Hormel's sales rise after being hurt by avian flu last year
AUSTIN, Minn. (AP) — Hormel Foods reported better-than-expected quarterly sales on Thursday, as the maker of Spam canned meat and Jennie-O turkey recovered from avian flu that hit its results a year ago.
The company said total sales were up 5 percent, boosted by a 1 percent increase in volume.
For the quarter, the company earned $195.7 million, or 36 cents per share. That was better than the 34 cents per share analysts expected, according to Zacks Investment Research. Total revenue of $2.3 billion in the period also topped market expectations of $2.24 billion.
Obama administration to phase out some private prison use
WASHINGTON (AP) — The Obama administration announced Thursday it will phase out its use of some private prisons, affecting thousands of federal inmates and sending shares of the two publicly traded prison operators plunging.
Deputy Attorney General Sally Yates told the Bureau of Prisons to start reducing "and ultimately ending" the Justice Department's use of private prisons. The announcement follows a recent Justice Department audit that found that the private facilities have more safety and security problems than government-run ones.
The policy change does not cover private prisons used by Immigration and Customs Enforcement, which hold up to 34,000 immigrants awaiting deportation.
T-Mobile phasing out data limits — but will you save money?
NEW YORK (AP) — T-Mobile is phasing out data limits and pushing people toward unlimited data plans — which will mean higher prices for many new customers.
Although T-Mobile is cutting the price of the unlimited plan, those who haven't been using that much data might eventually pay more for unlimited data they don't need.
T-Mobile's announcement Thursday comes a day after AT&T said it would raise prices on some plans while giving customers more data. Verizon made a similar move last month.
Twitter: We suspended 360K accounts over 'violent extremism'
NEW YORK (AP) — Twitter said Thursday it has suspended 360,000 accounts since mid-2015 for violating its policies banning the promotion of terrorism and violent extremism.
The San Francisco-based company said in a blog post that it has also made progress in preventing users who were suspended from immediately returning to the platform using different accounts, which has been a problem in the past.
It said its rate of daily suspensions is up 80 percent since last year, though it did not provide specific numbers. The suspensions spike immediately following terrorist attacks, it said.

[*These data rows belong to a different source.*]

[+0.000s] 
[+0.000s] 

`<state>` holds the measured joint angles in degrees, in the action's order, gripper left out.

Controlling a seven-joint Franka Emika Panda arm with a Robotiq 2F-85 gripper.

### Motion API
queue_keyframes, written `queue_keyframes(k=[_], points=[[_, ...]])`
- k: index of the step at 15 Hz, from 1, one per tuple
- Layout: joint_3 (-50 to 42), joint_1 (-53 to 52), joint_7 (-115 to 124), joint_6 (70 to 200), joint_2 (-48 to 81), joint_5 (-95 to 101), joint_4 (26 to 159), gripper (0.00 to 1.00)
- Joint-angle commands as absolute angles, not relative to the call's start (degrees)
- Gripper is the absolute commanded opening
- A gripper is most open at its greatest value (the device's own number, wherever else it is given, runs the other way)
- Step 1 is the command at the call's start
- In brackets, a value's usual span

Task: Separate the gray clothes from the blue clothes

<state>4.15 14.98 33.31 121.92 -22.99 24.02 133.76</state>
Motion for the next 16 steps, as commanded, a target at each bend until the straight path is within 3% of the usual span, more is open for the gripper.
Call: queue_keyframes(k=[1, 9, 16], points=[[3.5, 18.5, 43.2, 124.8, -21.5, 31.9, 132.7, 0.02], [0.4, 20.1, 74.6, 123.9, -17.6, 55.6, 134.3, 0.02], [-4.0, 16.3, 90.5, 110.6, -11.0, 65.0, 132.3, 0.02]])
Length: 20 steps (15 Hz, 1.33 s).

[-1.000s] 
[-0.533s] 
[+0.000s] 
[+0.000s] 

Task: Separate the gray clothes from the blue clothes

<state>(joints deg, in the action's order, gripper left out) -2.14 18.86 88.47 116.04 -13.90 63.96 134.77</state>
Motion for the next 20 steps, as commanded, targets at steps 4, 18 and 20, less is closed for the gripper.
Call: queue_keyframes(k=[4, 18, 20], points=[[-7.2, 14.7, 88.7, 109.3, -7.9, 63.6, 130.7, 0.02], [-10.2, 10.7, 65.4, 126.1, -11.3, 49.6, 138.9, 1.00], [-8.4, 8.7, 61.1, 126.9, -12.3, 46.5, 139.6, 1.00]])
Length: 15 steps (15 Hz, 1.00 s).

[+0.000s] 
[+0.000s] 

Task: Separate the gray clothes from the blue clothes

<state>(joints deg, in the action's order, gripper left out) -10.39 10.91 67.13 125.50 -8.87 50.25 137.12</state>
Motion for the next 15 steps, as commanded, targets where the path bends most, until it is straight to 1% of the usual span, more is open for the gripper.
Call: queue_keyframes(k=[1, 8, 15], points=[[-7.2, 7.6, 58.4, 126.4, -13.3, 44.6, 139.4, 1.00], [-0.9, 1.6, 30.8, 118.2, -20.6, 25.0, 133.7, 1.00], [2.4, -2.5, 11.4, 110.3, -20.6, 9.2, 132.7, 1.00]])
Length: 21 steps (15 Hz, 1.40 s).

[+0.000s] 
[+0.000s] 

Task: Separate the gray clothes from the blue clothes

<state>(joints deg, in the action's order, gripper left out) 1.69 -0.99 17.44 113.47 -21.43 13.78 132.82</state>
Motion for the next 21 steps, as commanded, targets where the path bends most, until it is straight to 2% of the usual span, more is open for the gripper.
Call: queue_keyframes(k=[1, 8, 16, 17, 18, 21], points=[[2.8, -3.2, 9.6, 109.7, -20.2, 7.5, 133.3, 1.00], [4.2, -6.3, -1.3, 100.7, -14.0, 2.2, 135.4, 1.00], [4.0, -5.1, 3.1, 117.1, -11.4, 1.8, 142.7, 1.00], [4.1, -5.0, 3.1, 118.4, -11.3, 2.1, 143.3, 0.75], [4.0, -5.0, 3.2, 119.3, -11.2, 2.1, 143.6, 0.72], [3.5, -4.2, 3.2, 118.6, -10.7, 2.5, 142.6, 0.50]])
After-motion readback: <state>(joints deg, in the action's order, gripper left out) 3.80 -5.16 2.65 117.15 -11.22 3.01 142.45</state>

The Dow Jones industrial average gained 23.76 points, or 0.1 percent, to 18,597.70. The Standard & Poor's 500 gathered 4.80 points, or 0.2 percent, to 2,187.02. The Nasdaq composite picked up 11.49 points, or 0.2 percent, to 5,240.15.
Benchmark U.S. crude gained $1.43, or 3.1 percent, to $48.22 a barrel in New York. Brent crude, used to price international oils, rose $1.04, or 2.1 percent, to $50.89 a barrel in London. Wholesale gasoline rose 4 cents to $1.49 a gallon. Heating oil edged up 4 cents to $1.53 a gallon. Natural gas rose 6 cents to $2.67 per 1,000 cubic feet.